• **TASK DETAILS**
Quote exactly the lines spanning from the top of the data below to the line that contains "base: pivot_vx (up", including both.

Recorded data
┄┄┄┄┄┄
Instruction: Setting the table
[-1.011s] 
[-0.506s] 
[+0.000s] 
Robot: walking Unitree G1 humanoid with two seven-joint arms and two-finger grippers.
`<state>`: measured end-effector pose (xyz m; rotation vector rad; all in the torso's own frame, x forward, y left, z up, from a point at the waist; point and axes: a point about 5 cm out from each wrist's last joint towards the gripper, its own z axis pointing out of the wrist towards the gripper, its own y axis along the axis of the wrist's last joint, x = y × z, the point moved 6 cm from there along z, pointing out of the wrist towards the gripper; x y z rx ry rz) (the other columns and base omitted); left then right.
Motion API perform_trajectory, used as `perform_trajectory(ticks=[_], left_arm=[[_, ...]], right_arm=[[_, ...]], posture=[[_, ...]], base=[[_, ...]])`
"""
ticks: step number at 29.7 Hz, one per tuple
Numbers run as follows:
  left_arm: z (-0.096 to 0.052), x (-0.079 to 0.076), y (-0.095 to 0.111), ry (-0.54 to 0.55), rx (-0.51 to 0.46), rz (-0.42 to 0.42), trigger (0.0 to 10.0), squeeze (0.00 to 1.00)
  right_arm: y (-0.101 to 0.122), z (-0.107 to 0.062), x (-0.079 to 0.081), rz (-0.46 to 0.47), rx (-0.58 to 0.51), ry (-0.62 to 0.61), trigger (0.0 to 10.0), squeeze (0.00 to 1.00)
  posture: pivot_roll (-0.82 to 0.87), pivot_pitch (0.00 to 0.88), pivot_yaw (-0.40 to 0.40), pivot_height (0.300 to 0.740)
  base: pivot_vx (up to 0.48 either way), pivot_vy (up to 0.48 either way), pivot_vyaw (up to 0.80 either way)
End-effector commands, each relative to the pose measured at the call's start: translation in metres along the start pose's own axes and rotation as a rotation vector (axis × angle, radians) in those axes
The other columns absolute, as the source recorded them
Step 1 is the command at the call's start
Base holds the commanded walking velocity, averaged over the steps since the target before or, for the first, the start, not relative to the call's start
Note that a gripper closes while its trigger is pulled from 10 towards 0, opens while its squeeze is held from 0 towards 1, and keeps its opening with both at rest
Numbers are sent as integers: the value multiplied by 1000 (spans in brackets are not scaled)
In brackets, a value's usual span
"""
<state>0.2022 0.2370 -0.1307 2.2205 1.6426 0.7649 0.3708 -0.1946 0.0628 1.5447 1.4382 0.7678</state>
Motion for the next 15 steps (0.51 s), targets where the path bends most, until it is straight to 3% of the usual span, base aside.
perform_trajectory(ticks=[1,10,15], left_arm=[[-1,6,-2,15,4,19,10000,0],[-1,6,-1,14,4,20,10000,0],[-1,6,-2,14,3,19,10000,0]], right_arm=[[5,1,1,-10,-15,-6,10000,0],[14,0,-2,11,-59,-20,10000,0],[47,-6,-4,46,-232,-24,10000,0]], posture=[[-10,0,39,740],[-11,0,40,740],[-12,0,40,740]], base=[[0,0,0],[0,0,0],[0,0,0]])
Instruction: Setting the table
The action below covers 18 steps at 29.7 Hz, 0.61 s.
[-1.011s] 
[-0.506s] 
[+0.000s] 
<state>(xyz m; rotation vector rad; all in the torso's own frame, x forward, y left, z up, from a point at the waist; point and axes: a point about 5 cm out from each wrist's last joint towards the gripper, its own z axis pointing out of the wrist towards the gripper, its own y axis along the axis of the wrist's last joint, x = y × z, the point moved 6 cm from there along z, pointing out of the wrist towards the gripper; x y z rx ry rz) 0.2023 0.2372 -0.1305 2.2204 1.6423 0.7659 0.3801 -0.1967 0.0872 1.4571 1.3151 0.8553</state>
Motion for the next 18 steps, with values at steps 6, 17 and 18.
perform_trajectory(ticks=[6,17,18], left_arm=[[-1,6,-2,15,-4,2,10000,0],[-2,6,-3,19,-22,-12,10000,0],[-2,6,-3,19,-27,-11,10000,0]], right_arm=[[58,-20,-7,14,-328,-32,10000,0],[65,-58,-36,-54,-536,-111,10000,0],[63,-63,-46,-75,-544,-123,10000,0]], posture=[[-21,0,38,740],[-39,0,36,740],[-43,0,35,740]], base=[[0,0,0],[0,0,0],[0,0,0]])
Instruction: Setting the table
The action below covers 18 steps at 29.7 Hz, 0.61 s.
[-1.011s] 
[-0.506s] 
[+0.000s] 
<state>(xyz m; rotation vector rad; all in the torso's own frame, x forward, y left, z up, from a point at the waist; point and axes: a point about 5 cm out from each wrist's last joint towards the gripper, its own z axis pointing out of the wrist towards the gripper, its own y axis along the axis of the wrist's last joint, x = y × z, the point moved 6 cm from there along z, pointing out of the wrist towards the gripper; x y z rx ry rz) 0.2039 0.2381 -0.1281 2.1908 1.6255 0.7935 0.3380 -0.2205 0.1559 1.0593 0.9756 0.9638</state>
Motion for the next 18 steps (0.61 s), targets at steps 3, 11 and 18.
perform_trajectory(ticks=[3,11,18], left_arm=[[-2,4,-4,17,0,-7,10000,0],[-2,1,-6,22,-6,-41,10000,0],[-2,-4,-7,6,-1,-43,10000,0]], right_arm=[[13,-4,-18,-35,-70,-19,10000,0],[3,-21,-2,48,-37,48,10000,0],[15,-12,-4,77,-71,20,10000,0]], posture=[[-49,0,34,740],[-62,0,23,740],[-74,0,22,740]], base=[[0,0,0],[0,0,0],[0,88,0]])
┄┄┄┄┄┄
• **OUTPUT FOR THIS EXERCISE**
Instruction: Setting the table
[-1.011s] 
[-0.506s] 
[+0.000s] 
Robot: walking Unitree G1 humanoid with two seven-joint arms and two-finger grippers.
`<state>`: measured end-effector pose (xyz m; rotation vector rad; all in the torso's own frame, x forward, y left, z up, from a point at the waist; point and axes: a point about 5 cm out from each wrist's last joint towards the gripper, its own z axis pointing out of the wrist towards the gripper, its own y axis along the axis of the wrist's last joint, x = y × z, the point moved 6 cm from there along z, pointing out of the wrist towards the gripper; x y z rx ry rz) (the other columns and base omitted); left then right.
Motion API perform_trajectory, used as `perform_trajectory(ticks=[_], left_arm=[[_, ...]], right_arm=[[_, ...]], posture=[[_, ...]], base=[[_, ...]])`
"""
ticks: step number at 29.7 Hz, one per tuple
Numbers run as follows:
  left_arm: z (-0.096 to 0.052), x (-0.079 to 0.076), y (-0.095 to 0.111), ry (-0.54 to 0.55), rx (-0.51 to 0.46), rz (-0.42 to 0.42), trigger (0.0 to 10.0), squeeze (0.00 to 1.00)
  right_arm: y (-0.101 to 0.122), z (-0.107 to 0.062), x (-0.079 to 0.081), rz (-0.46 to 0.47), rx (-0.58 to 0.51), ry (-0.62 to 0.61), trigger (0.0 to 10.0), squeeze (0.00 to 1.00)
  posture: pivot_roll (-0.82 to 0.87), pivot_pitch (0.00 to 0.88), pivot_yaw (-0.40 to 0.40), pivot_height (0.300 to 0.740)
  base: pivot_vx (up to 0.48 either way), pivot_vy (up to 0.48 either way), pivot_vyaw (up to 0.80 either way)

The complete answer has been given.